---- Data extract

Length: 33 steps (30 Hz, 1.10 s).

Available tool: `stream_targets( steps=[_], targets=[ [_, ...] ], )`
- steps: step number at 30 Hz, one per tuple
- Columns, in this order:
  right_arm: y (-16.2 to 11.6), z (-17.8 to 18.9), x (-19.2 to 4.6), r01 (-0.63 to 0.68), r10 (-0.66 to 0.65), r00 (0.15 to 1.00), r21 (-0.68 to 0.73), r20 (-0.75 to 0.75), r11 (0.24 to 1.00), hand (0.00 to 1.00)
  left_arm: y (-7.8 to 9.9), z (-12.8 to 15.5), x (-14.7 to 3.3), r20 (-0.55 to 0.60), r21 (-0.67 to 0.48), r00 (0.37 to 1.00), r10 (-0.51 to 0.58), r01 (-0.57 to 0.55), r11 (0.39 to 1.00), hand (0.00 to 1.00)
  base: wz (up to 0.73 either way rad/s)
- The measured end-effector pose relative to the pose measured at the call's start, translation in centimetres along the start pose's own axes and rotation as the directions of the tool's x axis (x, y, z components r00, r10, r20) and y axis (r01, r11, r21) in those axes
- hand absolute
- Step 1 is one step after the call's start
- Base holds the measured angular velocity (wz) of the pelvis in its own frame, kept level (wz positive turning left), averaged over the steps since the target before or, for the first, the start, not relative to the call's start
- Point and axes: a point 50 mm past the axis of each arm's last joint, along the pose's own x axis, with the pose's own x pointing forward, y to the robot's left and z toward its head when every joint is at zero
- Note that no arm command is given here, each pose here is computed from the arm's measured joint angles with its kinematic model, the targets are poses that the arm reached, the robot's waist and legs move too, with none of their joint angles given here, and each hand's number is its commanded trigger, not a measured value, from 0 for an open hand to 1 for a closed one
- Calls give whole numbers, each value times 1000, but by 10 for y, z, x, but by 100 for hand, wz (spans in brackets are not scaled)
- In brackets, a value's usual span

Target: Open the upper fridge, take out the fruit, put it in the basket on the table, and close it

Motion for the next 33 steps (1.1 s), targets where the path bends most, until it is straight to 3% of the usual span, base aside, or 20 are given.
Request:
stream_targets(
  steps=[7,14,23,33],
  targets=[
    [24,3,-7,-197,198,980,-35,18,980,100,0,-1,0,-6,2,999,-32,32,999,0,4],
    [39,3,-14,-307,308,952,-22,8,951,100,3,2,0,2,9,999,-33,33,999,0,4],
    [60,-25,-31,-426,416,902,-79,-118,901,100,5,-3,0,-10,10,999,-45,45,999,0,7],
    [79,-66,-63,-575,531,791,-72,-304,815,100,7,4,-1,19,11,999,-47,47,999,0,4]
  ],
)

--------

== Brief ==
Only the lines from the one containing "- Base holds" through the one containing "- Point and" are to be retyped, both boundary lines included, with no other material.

== Solved problem ==
- Base holds the measured angular velocity (wz) of the pelvis in its own frame, kept level (wz positive turning left), averaged over the steps since the target before or, for the first, the start, not relative to the call's start
- Point and axes: a point 50 mm past the axis of each arm's last joint, along the pose's own x axis, with the pose's own x pointing forward, y to the robot's left and z toward its head when every joint is at zero

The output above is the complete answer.